Our remembering the resurrection of Jesus needs to occur in the circumstance where we are remembering the death of Jesus. The Lord's Supper on the Lord's Day with the Lord's people. In so doing, we remember that he gave himself for our sins and God raised him up accepting the gift that Jesus had given. It is interesting that Jesus never did ask his disciples to remember that he was raised up. It is implied, of course. What he asked his disciples to do was remember that he was offered. In I. Cor. 11 Paul said, "I received from the Lord what I also delivered to you. The Lord Jesus on the night when he was betrayed took bread and when he had given thanks, he broke it and said 'This is my body which is given for you. Do this in remembrance of me.' In the same way also he took the cup, after supper, saying, 'This cup is the new covenant in my blood. Do this, as often as you drink it, in remembrance of me.' For as often as you eat this bread and drink the cup, you proclaim the Lord's death until he comes." I Cor. 11:23-26.

But our remembering his death is to occur on the day when he was raised up. There is a connection between the Lord's Day and the living Lord. In Revelation 1, John says, "I was in the Spirit on the Lord's day, and I heard behind me a loud voice like a trumpet." (v. 10) When he turned around, he saw the one like a Son of man in all his glory, and John fell at his feet like a dead man. "But," John said, "he laid his right hand on me, saying, "Fear not, I am the first and the last, and the living one.
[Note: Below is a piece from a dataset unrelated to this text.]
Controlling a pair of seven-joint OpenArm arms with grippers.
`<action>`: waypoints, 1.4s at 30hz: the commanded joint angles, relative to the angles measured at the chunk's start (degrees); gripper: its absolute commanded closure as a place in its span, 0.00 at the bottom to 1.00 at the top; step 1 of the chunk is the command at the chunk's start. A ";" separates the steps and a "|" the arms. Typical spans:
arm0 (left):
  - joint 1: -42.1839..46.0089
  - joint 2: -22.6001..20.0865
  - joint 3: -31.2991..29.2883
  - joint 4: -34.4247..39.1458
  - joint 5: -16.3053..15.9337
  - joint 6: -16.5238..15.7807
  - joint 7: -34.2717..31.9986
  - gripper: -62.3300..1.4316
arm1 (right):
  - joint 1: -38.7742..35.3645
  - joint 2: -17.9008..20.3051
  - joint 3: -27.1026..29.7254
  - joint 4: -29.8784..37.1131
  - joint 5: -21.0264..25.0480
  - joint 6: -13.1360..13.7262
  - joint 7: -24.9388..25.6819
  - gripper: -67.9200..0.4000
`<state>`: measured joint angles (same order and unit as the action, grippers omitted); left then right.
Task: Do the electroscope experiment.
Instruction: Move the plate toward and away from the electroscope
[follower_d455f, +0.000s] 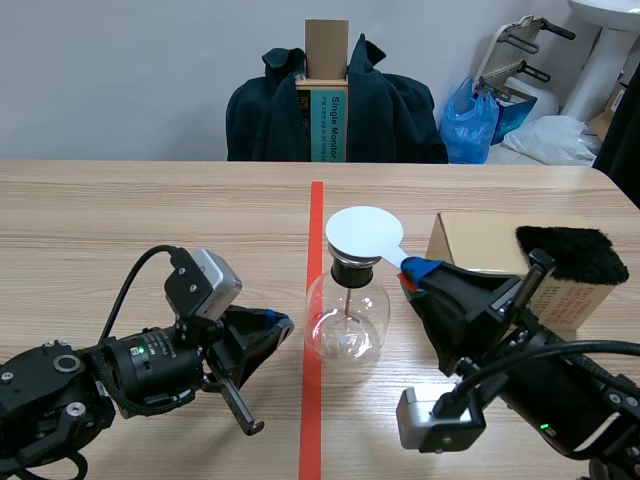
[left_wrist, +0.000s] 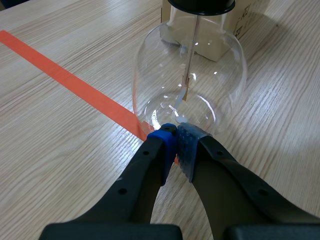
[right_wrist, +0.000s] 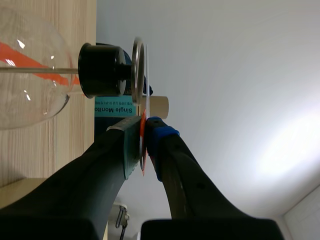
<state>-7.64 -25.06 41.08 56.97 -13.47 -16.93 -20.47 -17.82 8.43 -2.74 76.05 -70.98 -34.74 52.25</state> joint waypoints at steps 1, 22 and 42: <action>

I died, and behold I am alive forevermore, and I have the keys of Death and Hades." (v.17,18) We honor the resurrection by remembering the Lord's death, on the day he came to life forevermore, with people who belong to him.
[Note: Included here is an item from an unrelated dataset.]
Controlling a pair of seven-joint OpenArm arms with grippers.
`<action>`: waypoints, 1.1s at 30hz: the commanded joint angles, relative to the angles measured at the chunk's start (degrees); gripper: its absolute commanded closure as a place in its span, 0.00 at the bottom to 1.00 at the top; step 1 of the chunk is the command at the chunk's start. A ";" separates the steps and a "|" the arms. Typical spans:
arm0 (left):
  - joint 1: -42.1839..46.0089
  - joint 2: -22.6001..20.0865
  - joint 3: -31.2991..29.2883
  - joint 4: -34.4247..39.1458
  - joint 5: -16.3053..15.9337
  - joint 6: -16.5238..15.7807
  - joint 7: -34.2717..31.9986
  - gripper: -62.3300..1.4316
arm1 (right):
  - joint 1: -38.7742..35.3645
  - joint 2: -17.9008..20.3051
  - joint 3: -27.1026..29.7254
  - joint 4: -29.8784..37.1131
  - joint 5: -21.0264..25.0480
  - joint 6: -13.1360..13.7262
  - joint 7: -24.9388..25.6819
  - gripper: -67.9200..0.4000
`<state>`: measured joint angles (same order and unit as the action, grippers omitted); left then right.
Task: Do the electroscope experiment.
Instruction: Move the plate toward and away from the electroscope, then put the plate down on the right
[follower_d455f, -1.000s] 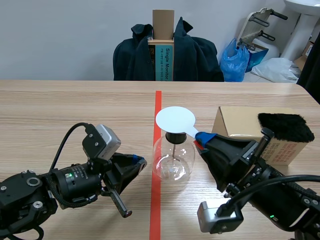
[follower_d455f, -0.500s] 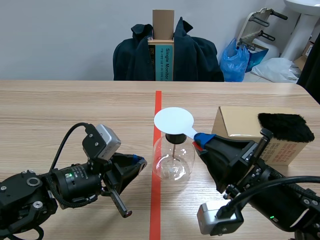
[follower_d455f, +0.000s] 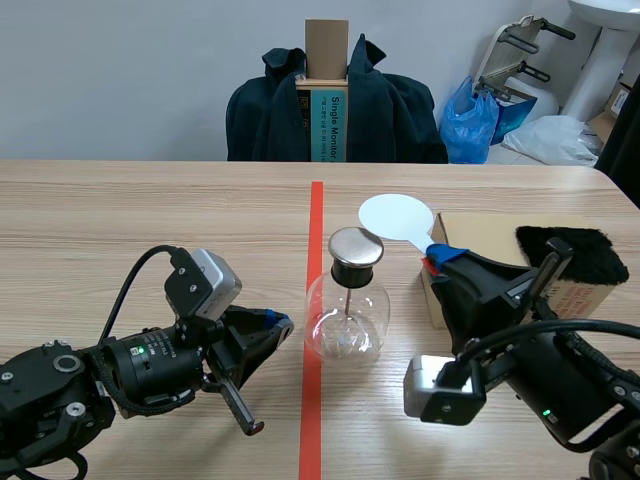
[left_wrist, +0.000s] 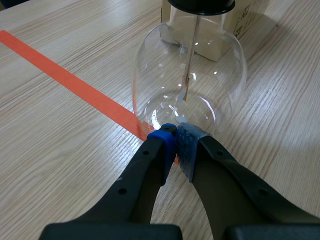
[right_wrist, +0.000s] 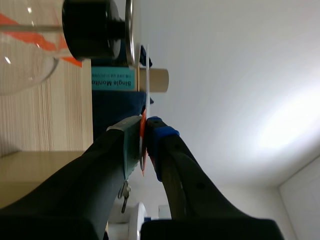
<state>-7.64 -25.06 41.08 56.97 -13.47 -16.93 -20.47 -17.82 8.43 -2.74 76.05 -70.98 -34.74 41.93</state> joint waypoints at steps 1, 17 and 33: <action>-0.59 0.26 -0.50 1.16 -0.39 -0.15 -1.18 0.94 | 0.35 0.76 0.20 0.59 0.63 -0.46 -1.95 0.98; -0.61 0.24 -0.63 1.27 -0.39 -0.15 -1.16 0.93 | -5.09 1.73 7.32 1.40 1.57 -5.95 -11.28 0.98; 18.18 -16.04 -9.73 30.82 -0.85 -0.33 -0.92 0.93 | -1.20 1.68 2.05 0.44 2.62 5.27 -21.81 0.98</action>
There are three concrete ways in which the New Testament calls upon us to honor what Jesus has done - embrace the story, live the life, remember the Lord. The resurrection of Jesus means that some things we thought were irreversible are not. Death isn't because in Jesus we will all be raised up one day to answer to God. Failure isn't because of Jesus in Jesus we can come back home and start again. You remember the story of the prodigal in Luke 15? Having wasted himself off in the far country he finally came home and the father ran out to meet him and welcomed him and started the celebration and he said "my son was dead but he is alive." Things don't have to be irreversible. You and I can accept the gift that is offered us in Christ and we can be added to God's family by God himself. This morning if you are a person who needs to embrace the story of the gospel or if you are a person who hasn't been living that life and you want to correct that, if we can help you in some way or encourage you, then won't you come this morning.